THE TASK:
Verbatim transcription of the listing is needed.

RECORDED INFORMATION:

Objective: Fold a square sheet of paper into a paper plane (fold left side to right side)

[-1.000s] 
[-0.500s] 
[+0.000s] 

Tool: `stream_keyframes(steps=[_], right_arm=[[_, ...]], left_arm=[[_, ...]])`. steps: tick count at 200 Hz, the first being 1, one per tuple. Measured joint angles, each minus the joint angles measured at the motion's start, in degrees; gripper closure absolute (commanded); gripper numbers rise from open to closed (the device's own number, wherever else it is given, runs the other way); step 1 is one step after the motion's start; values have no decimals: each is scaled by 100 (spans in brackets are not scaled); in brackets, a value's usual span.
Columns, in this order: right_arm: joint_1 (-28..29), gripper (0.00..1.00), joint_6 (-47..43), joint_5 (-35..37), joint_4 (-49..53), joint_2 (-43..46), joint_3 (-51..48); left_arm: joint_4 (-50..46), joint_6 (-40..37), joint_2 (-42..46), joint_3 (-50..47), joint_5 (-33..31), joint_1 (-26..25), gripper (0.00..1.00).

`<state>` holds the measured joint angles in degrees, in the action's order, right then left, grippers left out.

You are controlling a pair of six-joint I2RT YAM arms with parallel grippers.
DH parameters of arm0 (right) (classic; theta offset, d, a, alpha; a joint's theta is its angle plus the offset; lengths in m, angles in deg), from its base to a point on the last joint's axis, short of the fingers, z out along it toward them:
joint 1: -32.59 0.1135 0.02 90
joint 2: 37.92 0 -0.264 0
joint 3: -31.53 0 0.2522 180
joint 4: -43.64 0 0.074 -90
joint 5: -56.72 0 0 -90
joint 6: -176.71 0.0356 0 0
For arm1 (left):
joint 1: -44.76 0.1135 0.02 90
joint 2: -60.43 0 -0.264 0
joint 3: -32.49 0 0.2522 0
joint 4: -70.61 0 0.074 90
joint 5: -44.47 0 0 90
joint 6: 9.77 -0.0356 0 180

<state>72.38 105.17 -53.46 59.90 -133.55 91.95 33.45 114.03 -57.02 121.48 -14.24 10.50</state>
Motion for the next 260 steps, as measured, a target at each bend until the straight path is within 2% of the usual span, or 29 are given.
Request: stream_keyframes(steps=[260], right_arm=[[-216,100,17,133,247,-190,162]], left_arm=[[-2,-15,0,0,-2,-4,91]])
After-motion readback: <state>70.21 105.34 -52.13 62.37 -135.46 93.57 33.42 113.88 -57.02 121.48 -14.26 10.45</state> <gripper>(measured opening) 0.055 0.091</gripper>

TASK RESULT:
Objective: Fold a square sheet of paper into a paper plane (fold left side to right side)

[-1.000s] 
[-0.500s] 
[+0.000s] 

Tool: `stream_keyframes(steps=[_], right_arm=[[_, ...]], left_arm=[[_, ...]])`. steps: tick count at 200 Hz, the first being 1, one per tuple. Measured joint angles, each minus the joint angles measured at the motion's start, in degrees; gripper closure absolute (commanded); gripper numbers rise from open to closed (the device's own number, wherever else it is given, runs the other way); step 1 is one step after the motion's start; values have no decimals: each is scaled by 100 (spans in brackets are not scaled); in brackets, a value's usual span.
Columns, in this order: right_arm: joint_1 (-28..29), gripper (0.00..1.00), joint_6 (-47..43), joint_5 (-35..37), joint_4 (-49..53), joint_2 (-43..46), joint_3 (-51..48); left_arm: joint_4 (-50..46), joint_6 (-40..37), joint_2 (-42..46), joint_3 (-50..47), joint_5 (-33..31), joint_1 (-26..25), gripper (0.00..1.00).

`<state>` holds the measured joint angles in degrees, in the action's order, right then left, grippers left out.

You are controlling a pair of six-joint I2RT YAM arms with parallel grippers.
DH parameters of arm0 (right) (classic; theta offset, d, a, alpha; a joint's theta is its angle plus the offset; lengths in m, angles in deg), from its base to a point on the last joint's axis, short of the fingers, z out along it toward them:
joint 1: -32.59 0.1135 0.02 90
joint 2: 37.92 0 -0.264 0
joint 3: -31.53 0 0.2522 180
joint 4: -43.64 0 0.074 -90
joint 5: -56.72 0 0 -90
joint 6: -176.71 0.0356 0 0
For arm1 (left):
joint 1: -44.76 0.1135 0.02 90
joint 2: -60.43 0 -0.264 0
joint 3: -32.49 0 0.2522 0
joint 4: -70.61 0 0.074 90
joint 5: -44.47 0 0 90
joint 6: 9.77 -0.0356 0 180

<state>72.38 105.17 -53.46 59.90 -133.55 91.95 33.45 114.03 -57.02 121.48 -14.24 10.50</state>
Motion for the next 260 steps, as measured, a target at each bend until the straight path is within 2% of the usual span, or 29 are given.
Request: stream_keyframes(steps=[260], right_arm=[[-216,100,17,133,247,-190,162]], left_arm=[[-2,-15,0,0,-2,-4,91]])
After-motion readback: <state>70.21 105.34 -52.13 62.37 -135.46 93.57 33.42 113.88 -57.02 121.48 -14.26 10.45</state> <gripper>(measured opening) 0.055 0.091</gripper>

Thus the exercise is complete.